>>>>

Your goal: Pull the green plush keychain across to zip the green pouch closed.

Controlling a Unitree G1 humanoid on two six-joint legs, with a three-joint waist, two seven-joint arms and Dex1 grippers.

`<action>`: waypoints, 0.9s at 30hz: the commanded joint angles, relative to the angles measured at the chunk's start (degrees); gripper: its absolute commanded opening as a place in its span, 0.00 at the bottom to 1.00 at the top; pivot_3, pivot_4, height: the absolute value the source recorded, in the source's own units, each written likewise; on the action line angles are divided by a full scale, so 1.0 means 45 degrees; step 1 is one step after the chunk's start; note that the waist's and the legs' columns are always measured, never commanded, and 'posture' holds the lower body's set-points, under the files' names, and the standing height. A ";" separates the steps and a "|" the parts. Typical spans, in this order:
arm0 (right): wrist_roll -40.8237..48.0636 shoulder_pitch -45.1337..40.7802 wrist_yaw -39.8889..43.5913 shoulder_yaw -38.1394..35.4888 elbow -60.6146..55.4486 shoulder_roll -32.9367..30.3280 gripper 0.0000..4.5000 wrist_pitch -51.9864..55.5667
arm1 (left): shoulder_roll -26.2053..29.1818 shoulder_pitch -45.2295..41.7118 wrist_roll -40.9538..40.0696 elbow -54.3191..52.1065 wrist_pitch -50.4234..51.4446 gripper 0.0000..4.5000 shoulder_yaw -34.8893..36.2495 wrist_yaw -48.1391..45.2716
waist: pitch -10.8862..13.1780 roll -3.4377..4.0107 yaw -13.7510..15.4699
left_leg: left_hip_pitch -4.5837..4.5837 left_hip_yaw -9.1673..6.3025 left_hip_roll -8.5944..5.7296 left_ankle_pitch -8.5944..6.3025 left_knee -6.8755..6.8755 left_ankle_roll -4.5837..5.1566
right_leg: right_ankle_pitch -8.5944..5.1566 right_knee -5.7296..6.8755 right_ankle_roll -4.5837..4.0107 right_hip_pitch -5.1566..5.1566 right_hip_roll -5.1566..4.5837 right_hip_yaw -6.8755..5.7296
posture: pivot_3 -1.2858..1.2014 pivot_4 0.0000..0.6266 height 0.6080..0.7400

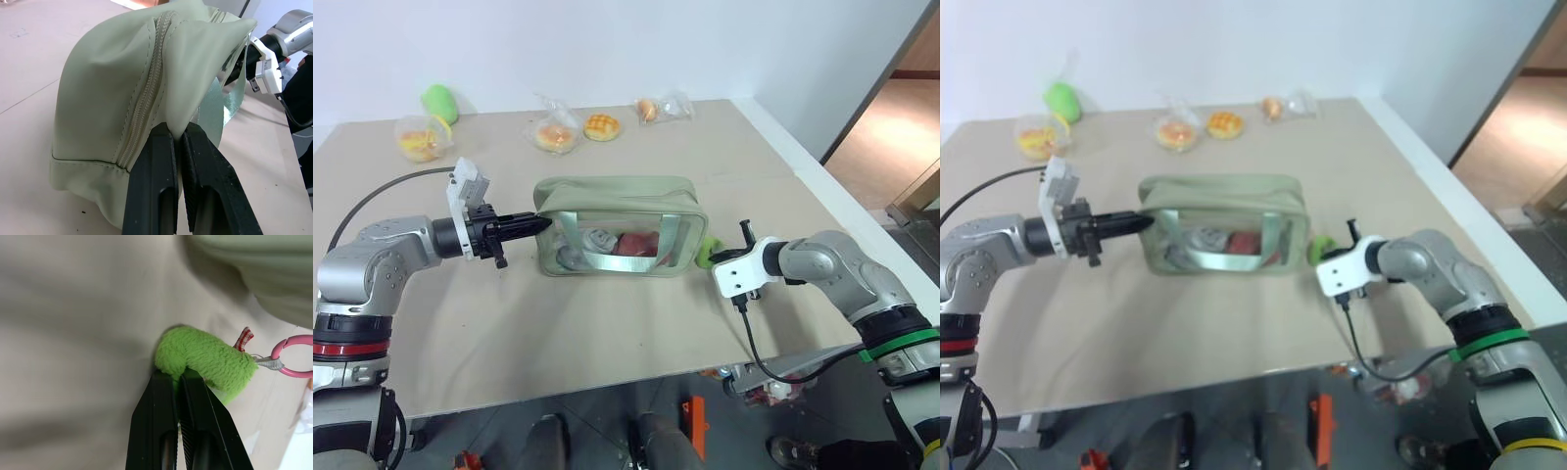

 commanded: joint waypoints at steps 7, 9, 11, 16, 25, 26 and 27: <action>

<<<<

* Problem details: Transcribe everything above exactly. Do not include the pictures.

* Written solution:
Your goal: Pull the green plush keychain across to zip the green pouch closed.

Controlling a Unitree G1 humanoid on two six-joint legs, with a three-joint waist, two seven-joint arms and Dex1 grippers.

`<action>`: waypoints, 0.9s at 30hz: the commanded joint angles, relative to the angles measured at the chunk's start (degrees); gripper: its absolute commanded opening as a place in its span, 0.00 at the bottom to 1.00 at the top; pivot_3, pivot_4, height: the absolute value the source recorded, in the source's own units, each written likewise; on the action line angles are divided by a full scale, so 1.0 means 45 degrees; step 1 is one step after the chunk's start; note that the waist's and the legs' columns are always measured, never commanded, and 'posture' holds the lower body's set-points, under the files' names, and the standing height. A ";" separates the steps and a "|" the parts. Typical spans, in this order:
arm0 (right): wrist_roll -40.8237..48.0636 shoulder_pitch -45.1337..40.7802 wrist_yaw -39.8889..43.5913 shoulder_yaw -38.1394..35.4888 elbow -60.6146..55.4486 shoulder_roll -32.9367..30.3280 gripper 0.0000..4.5000 wrist_pitch -51.9864..55.5667
arm1 (left): shoulder_roll -26.2053..29.1818 shoulder_pitch -45.2295..41.7118 wrist_roll -40.9538..40.0696 elbow -54.3191..52.1065 wrist_pitch -50.4234..51.4446 gripper 0.0000..4.5000 shoulder_yaw -34.8893..36.2495 wrist_yaw -48.1391..45.2716
waist: pitch -10.8862..13.1780 roll -3.4377..4.0107 yaw -13.7510..15.4699
left_leg: left_hip_pitch -4.5837..4.5837 left_hip_yaw -9.1673..6.3025 left_hip_roll -8.5944..5.7296 left_ankle_pitch -8.5944..6.3025 left_knee -6.8755..6.8755 left_ankle_roll -4.5837..5.1566
right_leg: right_ankle_pitch -8.5944..5.1566 right_knee -5.7296..6.8755 right_ankle_roll -4.5837..4.0107 right_hip_pitch -5.1566..5.1566 right_hip_roll -5.1566..4.5837 right_hip_yaw -6.8755..5.7296
posture: pivot_3 -1.2858..1.2014 pivot_4 0.0000..0.6266 height 0.6080..0.7400


 commanded: joint waypoints at steps 7, 9, 11, 16, 25, 26 and 27: <action>

No more output is required for this exercise.